Remember I said I had two sisters? For as long as I remember my oldest sister had this scar on her wrist, not like an attempted suicide scar, this was like a regular hospital scar and you could see where the stitches were and stuff. My parents and aunts and uncles always said my sister got bit by a goose and I always thought that was odd because we never lived anywhere near any geese. I found out years later my father had broken her arm. He’d thrown her down the stairs for some reason, before I was born, and they’d taken her to the emergency room to fix her up.

But back to the bathroom. I decided it didn’t matter. I looked at my dad and I said, “I did it.”

My sister let out her breathe.

“Why did you lie to me?”

Because it doesn’t matter. It doesn’t matter if I tell you the truth or if I lie. If you want to hit someone you’re going to hit someone, so it doesn’t matter and I might as well tell you the truth.

My mother was always telling people I was a deep thinker. I read a lot when I was a kid. Still do. So I’m not sure if I said it just like that, but that’s pretty much what I said.

Well, my father stared at me. I could tell he wanted to hit me but I’d told the truth and told him the other truth, that he was a bully and a bastard and it didn’t matter what the truth was, all that mattered was if he needed to hit somebody and that somebody was going to be me. I knew he wouldn’t hit my sister. She was getting older and for some reason he had real taboos about hitting a woman. I think because his father, my grandfather, use to beat the crap out of my grandmother when he was a kid. Hell, that’s probably where he learned it.

Anyway, he told me to go to my room but from then on he plotted. I think I scared him with what I said. I would catch him watching me, looking for excuses. One time I accidently emptied a box of dishwashing soap into the sink. My mother asked me to do the dishes, I said sure but I didn’t realize how loose the cover was on the box and I spilt most of it in the sink.

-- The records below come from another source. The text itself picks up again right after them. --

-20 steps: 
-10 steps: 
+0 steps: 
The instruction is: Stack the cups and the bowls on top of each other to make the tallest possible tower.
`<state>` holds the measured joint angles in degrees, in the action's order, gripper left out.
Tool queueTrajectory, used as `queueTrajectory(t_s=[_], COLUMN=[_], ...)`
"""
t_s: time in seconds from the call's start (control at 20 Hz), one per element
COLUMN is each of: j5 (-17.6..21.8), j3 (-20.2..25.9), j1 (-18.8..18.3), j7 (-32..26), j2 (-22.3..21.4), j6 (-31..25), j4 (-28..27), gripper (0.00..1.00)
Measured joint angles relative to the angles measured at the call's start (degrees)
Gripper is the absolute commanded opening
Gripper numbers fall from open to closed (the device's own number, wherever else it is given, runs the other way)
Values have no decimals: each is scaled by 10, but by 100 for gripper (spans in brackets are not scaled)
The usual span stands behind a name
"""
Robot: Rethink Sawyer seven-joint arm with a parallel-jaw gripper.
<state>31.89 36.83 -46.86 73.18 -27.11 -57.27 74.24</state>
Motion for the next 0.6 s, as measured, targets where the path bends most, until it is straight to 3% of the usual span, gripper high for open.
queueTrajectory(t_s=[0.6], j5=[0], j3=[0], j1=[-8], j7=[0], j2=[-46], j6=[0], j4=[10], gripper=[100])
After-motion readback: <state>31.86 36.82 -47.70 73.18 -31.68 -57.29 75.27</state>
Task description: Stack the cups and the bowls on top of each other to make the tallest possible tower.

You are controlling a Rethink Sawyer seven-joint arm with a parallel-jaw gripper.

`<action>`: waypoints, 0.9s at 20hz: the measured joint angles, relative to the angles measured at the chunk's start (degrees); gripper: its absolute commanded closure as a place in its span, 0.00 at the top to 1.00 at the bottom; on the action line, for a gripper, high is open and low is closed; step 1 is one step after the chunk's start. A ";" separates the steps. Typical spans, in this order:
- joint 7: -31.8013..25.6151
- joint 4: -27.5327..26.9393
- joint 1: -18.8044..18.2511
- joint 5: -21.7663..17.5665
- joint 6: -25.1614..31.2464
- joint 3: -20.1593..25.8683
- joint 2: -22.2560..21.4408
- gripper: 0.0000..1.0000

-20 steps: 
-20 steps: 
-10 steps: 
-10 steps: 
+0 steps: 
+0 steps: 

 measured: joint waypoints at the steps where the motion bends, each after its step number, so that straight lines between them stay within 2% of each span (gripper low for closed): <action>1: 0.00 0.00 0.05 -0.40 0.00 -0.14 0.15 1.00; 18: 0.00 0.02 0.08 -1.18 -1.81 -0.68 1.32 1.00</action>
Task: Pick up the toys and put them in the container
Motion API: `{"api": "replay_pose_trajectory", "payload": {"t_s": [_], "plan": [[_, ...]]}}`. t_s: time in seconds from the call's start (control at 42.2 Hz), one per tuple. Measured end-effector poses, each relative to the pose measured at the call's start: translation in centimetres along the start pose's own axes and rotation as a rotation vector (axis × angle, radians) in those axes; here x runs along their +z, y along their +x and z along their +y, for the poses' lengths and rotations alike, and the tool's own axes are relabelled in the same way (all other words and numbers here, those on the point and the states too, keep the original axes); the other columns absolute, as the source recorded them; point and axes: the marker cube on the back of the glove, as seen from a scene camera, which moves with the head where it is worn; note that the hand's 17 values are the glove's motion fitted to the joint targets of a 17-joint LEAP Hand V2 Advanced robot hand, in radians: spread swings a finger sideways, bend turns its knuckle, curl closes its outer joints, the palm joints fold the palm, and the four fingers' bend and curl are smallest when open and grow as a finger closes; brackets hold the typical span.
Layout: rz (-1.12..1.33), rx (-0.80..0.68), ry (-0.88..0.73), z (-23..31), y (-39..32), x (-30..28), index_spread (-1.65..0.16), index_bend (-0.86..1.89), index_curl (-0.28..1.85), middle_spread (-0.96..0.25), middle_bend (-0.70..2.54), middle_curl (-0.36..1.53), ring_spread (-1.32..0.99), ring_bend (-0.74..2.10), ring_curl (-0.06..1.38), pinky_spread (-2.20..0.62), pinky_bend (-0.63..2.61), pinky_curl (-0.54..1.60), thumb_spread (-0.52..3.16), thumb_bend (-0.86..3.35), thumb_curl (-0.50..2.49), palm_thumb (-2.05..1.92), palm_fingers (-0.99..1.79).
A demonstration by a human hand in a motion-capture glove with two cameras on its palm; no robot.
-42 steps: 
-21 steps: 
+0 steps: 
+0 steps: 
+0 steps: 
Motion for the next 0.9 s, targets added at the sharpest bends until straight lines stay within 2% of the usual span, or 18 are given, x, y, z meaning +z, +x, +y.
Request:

My dad was out in the garage working on something and not getting it fixed, so he was already frustrated all to hell and when I emptied the box, I don’t know, it was some kind of challenge to his manhood or something. I think I was ten or twelve when this happened and he backed me into a corner of the kitchen and was punching me in the stomach, in the face, he was boxing me, again a full grown, strong man punching the shit out of a kid, not holding back, punching me as if I was coming after him. I don’t know. After a few minutes he quit. I guess he was tired at that point. My eyes are black, my lips are swollen, my stomach’s aching because he’s hammered me to the point that I can’t breath.

He storms out of the kitchen, back to the garage and my mother’s patching me up. She didn’t try to stop him, oh no, but once he’s done she comes in to patch me up. She was always like that. Thank god it had already been established at school that I was a clumsy kid and always falling down stairs, over things, tripping over my own feet.

I wonder why it took so long to people become aware of child abuse sometimes. After I left home I asked my mother why she never nailed him on the back of the head with a frying pan. “He’s your father,” she said.

Oh, okay. He’s absolved.

But I’d already learned the price of truth was power, and you always get power when you tell the truth. I’m not talking about always telling the truth when you’re with friends or that kind of thing, I’m talking about telling the truth when it makes a difference.

That day in the bathroom I got power over my dad and he’s never forgiven me for it.